The starting material was a polycrystalline β (3C)-SiC plate with dimensions of ~4 × (4–5) × 0.6 mm synthesized through the chemical vapor deposition technique. β-SiC is a major polytype of presolar SiC grains (Daulton et al., 2003). Experiments were conducted at 1450–1250°C and 0.5 and 2.5 Pa of an H2–H2O gas mixture (Ptot.) for 4–110.3 h using a temperature vertical vacuum furnace equipped with a gas flow system. In the gas flow system, water vapor from deionized pure liquid water kept at a room temperature was mixed with hydrogen gas supplied from a gas cylinder. The H2/H2O ratio in the experiments at Ptot. of 0.5 and 2.5 Pa was estimated to be ~225 and 420, (i.e., PH2O of 2.2 × 10–3 and 6.0 × 10–3Pa), respectively, based on the amount of liquid water consumed and the total gas flow rate. The sample weight and dimensions were measured with an ultra-micron balance and a micrometer, respectively, to estimate evaporation amount of the sample. FIB lift-out sections of some samples were prepared with a FIB-SEM (Hitachi NX2000), and analysis of the thin sections were carried out with a STEM-EDS (JEOL JEM-2800).

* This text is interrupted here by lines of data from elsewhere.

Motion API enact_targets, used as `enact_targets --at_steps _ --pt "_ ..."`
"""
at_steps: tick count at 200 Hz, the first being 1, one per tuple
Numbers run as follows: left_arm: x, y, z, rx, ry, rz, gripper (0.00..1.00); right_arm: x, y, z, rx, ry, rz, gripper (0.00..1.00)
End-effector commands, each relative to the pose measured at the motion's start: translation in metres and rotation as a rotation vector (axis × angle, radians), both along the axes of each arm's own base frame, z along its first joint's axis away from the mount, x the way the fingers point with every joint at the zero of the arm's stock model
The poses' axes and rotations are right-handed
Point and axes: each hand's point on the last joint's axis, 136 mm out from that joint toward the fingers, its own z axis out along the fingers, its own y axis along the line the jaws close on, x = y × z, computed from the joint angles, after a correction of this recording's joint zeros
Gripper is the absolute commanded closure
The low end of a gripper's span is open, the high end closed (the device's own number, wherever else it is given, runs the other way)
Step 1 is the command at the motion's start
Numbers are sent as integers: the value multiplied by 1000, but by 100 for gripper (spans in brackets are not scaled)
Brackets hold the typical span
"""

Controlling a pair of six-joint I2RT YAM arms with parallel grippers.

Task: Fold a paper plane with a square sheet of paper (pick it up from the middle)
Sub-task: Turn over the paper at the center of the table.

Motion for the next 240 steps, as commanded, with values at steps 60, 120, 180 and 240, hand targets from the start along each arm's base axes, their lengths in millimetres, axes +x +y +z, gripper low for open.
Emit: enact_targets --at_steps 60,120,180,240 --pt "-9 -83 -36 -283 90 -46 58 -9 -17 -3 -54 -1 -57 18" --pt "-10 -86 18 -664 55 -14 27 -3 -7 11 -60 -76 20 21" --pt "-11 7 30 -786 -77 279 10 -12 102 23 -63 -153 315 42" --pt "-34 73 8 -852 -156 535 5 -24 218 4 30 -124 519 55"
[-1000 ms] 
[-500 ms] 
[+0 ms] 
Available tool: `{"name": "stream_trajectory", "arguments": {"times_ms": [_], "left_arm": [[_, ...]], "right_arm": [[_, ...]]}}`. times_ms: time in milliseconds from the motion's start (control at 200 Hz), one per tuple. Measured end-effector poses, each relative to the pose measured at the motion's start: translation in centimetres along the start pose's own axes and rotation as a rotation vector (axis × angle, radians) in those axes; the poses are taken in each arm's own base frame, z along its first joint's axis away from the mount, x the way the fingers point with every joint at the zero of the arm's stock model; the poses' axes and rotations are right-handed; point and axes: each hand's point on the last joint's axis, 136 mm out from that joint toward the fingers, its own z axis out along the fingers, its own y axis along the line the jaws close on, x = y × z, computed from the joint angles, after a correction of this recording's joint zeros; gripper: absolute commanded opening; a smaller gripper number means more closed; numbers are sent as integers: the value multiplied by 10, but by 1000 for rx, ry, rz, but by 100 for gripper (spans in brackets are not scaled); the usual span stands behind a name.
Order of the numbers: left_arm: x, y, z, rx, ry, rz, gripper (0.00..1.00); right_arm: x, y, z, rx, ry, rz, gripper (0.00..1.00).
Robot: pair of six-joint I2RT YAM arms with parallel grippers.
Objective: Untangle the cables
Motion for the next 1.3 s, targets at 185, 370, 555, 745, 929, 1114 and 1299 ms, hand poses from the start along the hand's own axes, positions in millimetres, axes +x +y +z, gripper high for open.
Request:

Thermodynamical calculations suggest that solid SiO2 is not expected to form under the experimental conditions. STEM-EDS analysis of the heated samples showed that there was no excess of oxygen near their surface in EDS spectra. These results suggest that evaporation of SiC would have proceeded via active oxidation (SiC (s) + 2H2O (g) = SiO (g) + CO (g) + 2H2 (g)) (Narushima et al., 1997). The evaporation rate k (cm s–1) was estimated from the weight loss and original size of the sample as in Takigawa et al. (2009), and the k was converted to the evaporation flux J (g cm–2 s–1). The J depends only weakly on temperatures higher than 1350–1400°C, while larger temperature dependence of J was observed at temperatures < 1300°C. The J at Ptot. of 2.5 Pa is ~2–3 times larger than that at Ptot. of 0.5 Pa at temperatures > 1400°C, while the J at Ptot. of 2.5 and 0.5 Pa is the same within the variance of several experimental results at temperatures < 1300°C. These results imply that the transition of the rate-limiting step occurs at ~1300–1350°C, and a similar transition was also observed in SiC evaporation experiments with the H2-H2O gas mixture at 1 atm (Kim and Readey, 1989). The little dependence of the J on temperature above 1300–1350°C indicates that the supply of water vapor is a rate-limiting step, and the difference between the values of J at Ptot. of 0.5 and 2.5 Pa is broadly consistent with the difference in PH2Obecause the flux of water vapor is proportional to PH2O. The temperature-dependent J at T < ~1300°C is similar to those obtained at fO2 of IW-3 and IW-6 reported by Mendybaev et al. (2002).
We found that presolar SiC grains are unlikely to survive heating events associated with the igneous CAIs formation (~1400°C and PH2O > 0.1 Pa for ~2–3 days; Yamamoto et al., 2021, 2022). It was also found that presolar SiC could survive better than presolar silicates whose presolar signature would be erased by O-isotope exchange with disk gas, but could not escape complete evaporation under the conditions where O-isotopic exchange between presolar corundum and disk gas occurs effectively in the protosolar disk.